Task details:
Copy the records below word for word, leaving out nothing.

Exercise inputs:
────────

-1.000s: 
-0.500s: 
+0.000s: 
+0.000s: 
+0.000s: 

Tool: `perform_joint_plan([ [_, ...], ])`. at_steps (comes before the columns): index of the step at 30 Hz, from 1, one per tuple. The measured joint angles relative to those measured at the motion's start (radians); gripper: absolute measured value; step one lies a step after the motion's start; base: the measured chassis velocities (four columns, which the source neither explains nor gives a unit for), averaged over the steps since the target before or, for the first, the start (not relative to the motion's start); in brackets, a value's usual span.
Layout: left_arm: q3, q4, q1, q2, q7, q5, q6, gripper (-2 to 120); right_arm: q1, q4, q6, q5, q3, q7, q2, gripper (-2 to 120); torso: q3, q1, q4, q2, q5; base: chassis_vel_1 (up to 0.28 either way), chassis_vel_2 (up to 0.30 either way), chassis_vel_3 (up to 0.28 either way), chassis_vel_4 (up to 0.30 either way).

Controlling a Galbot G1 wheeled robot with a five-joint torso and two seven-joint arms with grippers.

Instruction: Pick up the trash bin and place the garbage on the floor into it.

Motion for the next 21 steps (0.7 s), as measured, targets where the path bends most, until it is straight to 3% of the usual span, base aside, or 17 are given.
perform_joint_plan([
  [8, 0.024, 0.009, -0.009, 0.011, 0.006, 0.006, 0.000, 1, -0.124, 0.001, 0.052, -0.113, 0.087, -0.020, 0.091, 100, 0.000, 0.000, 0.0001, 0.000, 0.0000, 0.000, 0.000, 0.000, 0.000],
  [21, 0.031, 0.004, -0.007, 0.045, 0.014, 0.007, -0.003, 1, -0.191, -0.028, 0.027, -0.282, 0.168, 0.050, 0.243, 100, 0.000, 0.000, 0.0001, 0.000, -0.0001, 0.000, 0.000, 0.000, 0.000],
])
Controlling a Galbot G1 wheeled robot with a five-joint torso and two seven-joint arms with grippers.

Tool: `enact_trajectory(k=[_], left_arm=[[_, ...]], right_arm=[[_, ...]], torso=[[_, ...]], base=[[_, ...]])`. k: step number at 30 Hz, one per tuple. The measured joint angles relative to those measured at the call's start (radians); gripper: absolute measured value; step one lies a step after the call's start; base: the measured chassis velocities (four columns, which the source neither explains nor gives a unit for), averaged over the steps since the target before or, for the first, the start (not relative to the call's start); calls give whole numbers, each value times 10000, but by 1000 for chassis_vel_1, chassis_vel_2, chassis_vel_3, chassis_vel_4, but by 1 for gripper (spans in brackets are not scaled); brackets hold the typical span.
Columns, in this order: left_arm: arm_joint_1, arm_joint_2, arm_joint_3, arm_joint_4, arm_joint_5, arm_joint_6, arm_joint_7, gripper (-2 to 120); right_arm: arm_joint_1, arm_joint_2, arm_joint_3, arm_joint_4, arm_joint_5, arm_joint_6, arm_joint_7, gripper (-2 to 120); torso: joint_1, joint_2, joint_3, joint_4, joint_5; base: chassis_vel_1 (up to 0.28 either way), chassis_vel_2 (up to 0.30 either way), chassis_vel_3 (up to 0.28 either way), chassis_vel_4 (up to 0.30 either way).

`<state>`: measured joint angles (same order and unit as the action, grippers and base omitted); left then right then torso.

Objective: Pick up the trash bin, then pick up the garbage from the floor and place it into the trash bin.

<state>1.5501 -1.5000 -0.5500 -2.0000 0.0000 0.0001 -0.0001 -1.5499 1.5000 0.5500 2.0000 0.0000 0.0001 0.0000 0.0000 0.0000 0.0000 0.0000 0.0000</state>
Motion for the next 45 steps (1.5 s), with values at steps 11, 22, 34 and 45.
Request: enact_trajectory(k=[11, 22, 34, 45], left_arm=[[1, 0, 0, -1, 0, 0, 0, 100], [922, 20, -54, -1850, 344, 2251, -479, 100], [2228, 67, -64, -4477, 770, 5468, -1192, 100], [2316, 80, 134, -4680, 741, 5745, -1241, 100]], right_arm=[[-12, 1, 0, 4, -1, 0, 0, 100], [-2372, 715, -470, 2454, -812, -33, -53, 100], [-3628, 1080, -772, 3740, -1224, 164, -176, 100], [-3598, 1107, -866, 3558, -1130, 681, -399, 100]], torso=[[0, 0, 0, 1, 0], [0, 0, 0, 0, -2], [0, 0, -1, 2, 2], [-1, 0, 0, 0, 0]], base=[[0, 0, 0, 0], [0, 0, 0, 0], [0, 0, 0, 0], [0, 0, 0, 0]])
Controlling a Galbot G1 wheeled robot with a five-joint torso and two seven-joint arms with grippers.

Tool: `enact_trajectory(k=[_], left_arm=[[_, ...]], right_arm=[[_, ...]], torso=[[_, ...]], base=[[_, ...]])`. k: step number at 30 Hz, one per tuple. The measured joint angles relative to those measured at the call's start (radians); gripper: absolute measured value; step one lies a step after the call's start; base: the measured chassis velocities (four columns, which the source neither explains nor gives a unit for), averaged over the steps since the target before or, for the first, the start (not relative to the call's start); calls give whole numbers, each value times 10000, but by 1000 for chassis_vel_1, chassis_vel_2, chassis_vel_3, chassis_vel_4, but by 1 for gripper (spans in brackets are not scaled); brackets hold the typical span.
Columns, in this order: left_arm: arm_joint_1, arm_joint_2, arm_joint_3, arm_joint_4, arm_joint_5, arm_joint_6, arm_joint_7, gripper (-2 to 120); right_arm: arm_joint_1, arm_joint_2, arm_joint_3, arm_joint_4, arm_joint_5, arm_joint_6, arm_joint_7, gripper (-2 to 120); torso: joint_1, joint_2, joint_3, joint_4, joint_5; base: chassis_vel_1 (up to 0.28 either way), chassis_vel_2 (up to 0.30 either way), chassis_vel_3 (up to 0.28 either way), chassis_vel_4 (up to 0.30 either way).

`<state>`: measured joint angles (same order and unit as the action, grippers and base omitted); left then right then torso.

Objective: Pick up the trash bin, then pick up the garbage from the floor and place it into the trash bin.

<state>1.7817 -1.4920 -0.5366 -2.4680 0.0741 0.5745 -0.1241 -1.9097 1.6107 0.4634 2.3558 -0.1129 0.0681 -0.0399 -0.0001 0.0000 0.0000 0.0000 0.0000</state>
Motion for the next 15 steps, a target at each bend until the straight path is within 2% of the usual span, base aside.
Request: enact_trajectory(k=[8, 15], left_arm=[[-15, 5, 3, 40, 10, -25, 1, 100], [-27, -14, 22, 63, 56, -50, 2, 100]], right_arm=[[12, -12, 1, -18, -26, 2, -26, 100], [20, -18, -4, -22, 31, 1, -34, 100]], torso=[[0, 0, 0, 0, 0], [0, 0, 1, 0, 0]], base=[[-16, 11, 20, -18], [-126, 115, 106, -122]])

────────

Expected answer:
-1.000s: 
-0.500s: 
+0.000s: 
+0.000s: 
+0.000s: 

Tool: `perform_joint_plan([ [_, ...], ])`. at_steps (comes before the columns): index of the step at 30 Hz, from 1, one per tuple. The measured joint angles relative to those measured at the motion's start (radians); gripper: absolute measured value; step one lies a step after the motion's start; base: the measured chassis velocities (four columns, which the source neither explains nor gives a unit for), averaged over the steps since the target before or, for the first, the start (not relative to the motion's start); in brackets, a value's usual span.
Layout: left_arm: q3, q4, q1, q2, q7, q5, q6, gripper (-2 to 120); right_arm: q1, q4, q6, q5, q3, q7, q2, gripper (-2 to 120); torso: q3, q1, q4, q2, q5; base: chassis_vel_1 (up to 0.28 either way), chassis_vel_2 (up to 0.30 either way), chassis_vel_3 (up to 0.28 either way), chassis_vel_4 (up to 0.30 either way).

Controlling a Galbot G1 wheeled robot with a five-joint torso and two seven-joint arms with grippers.

Instruction: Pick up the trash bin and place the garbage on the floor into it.

Motion for the next 21 steps (0.7 s), as measured, targets where the path bends most, until it is straight to 3% of the usual span, base aside, or 17 are given.
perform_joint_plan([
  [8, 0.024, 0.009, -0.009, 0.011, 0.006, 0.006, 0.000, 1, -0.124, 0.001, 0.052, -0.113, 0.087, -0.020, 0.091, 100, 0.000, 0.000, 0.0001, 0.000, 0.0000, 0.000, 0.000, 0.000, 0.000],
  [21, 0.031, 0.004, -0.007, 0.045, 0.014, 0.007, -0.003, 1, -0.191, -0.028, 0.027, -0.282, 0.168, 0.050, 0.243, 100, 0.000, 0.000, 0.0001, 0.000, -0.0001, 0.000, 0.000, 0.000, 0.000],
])
Controlling a Galbot G1 wheeled robot with a five-joint torso and two seven-joint arms with grippers.

Tool: `enact_trajectory(k=[_], left_arm=[[_, ...]], right_arm=[[_, ...]], torso=[[_, ...]], base=[[_, ...]])`. k: step number at 30 Hz, one per tuple. The measured joint angles relative to those measured at the call's start (radians); gripper: absolute measured value; step one lies a step after the call's start; base: the measured chassis velocities (four columns, which the source neither explains nor gives a unit for), averaged over the steps since the target before or, for the first, the start (not relative to the call's start); calls give whole numbers, each value times 10000, but by 1000 for chassis_vel_1, chassis_vel_2, chassis_vel_3, chassis_vel_4, but by 1 for gripper (spans in brackets are not scaled); brackets hold the typical span.
Columns, in this order: left_arm: arm_joint_1, arm_joint_2, arm_joint_3, arm_joint_4, arm_joint_5, arm_joint_6, arm_joint_7, gripper (-2 to 120); right_arm: arm_joint_1, arm_joint_2, arm_joint_3, arm_joint_4, arm_joint_5, arm_joint_6, arm_joint_7, gripper (-2 to 120); torso: joint_1, joint_2, joint_3, joint_4, joint_5; base: chassis_vel_1 (up to 0.28 either way), chassis_vel_2 (up to 0.30 either way), chassis_vel_3 (up to 0.28 either way), chassis_vel_4 (up to 0.30 either way).

`<state>`: measured joint angles (same order and unit as the action, grippers and base omitted); left then right then torso.

Objective: Pick up the trash bin, then pick up the garbage from the floor and place it into the trash bin.

<state>1.5501 -1.5000 -0.5500 -2.0000 0.0000 0.0001 -0.0001 -1.5499 1.5000 0.5500 2.0000 0.0000 0.0001 0.0000 0.0000 0.0000 0.0000 0.0000 0.0000</state>
Motion for the next 45 steps (1.5 s), with values at steps 11, 22, 34 and 45.
Request: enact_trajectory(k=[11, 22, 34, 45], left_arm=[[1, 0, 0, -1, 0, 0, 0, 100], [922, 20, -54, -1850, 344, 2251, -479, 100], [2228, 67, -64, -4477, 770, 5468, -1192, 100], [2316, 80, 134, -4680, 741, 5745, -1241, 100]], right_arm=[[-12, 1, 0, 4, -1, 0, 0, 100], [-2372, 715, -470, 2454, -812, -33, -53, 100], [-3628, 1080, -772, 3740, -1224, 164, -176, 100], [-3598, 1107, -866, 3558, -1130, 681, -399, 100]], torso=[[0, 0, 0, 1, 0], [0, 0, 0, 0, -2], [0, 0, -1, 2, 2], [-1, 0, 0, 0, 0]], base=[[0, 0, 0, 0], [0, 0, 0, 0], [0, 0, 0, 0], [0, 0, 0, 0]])
Controlling a Galbot G1 wheeled robot with a five-joint torso and two seven-joint arms with grippers.

Tool: `enact_trajectory(k=[_], left_arm=[[_, ...]], right_arm=[[_, ...]], torso=[[_, ...]], base=[[_, ...]])`. k: step number at 30 Hz, one per tuple. The measured joint angles relative to those measured at the call's start (radians); gripper: absolute measured value; step one lies a step after the call's start; base: the measured chassis velocities (four columns, which the source neither explains nor gives a unit for), averaged over the steps since the target before or, for the first, the start (not relative to the call's start); calls give whole numbers, each value times 10000, but by 1000 for chassis_vel_1, chassis_vel_2, chassis_vel_3, chassis_vel_4, but by 1 for gripper (spans in brackets are not scaled); brackets hold the typical span.
Columns, in this order: left_arm: arm_joint_1, arm_joint_2, arm_joint_3, arm_joint_4, arm_joint_5, arm_joint_6, arm_joint_7, gripper (-2 to 120); right_arm: arm_joint_1, arm_joint_2, arm_joint_3, arm_joint_4, arm_joint_5, arm_joint_6, arm_joint_7, gripper (-2 to 120); torso: joint_1, joint_2, joint_3, joint_4, joint_5; base: chassis_vel_1 (up to 0.28 either way), chassis_vel_2 (up to 0.30 either way), chassis_vel_3 (up to 0.28 either way), chassis_vel_4 (up to 0.30 either way).

`<state>`: measured joint angles (same order and unit as the action, grippers and base omitted); left then right then torso.

Objective: Pick up the trash bin, then pick up the garbage from the floor and place it into the trash bin.

<state>1.7817 -1.4920 -0.5366 -2.4680 0.0741 0.5745 -0.1241 -1.9097 1.6107 0.4634 2.3558 -0.1129 0.0681 -0.0399 -0.0001 0.0000 0.0000 0.0000 0.0000</state>
Motion for the next 15 steps, a target at each bend until the straight path is within 2% of the usual span, base aside.
Request: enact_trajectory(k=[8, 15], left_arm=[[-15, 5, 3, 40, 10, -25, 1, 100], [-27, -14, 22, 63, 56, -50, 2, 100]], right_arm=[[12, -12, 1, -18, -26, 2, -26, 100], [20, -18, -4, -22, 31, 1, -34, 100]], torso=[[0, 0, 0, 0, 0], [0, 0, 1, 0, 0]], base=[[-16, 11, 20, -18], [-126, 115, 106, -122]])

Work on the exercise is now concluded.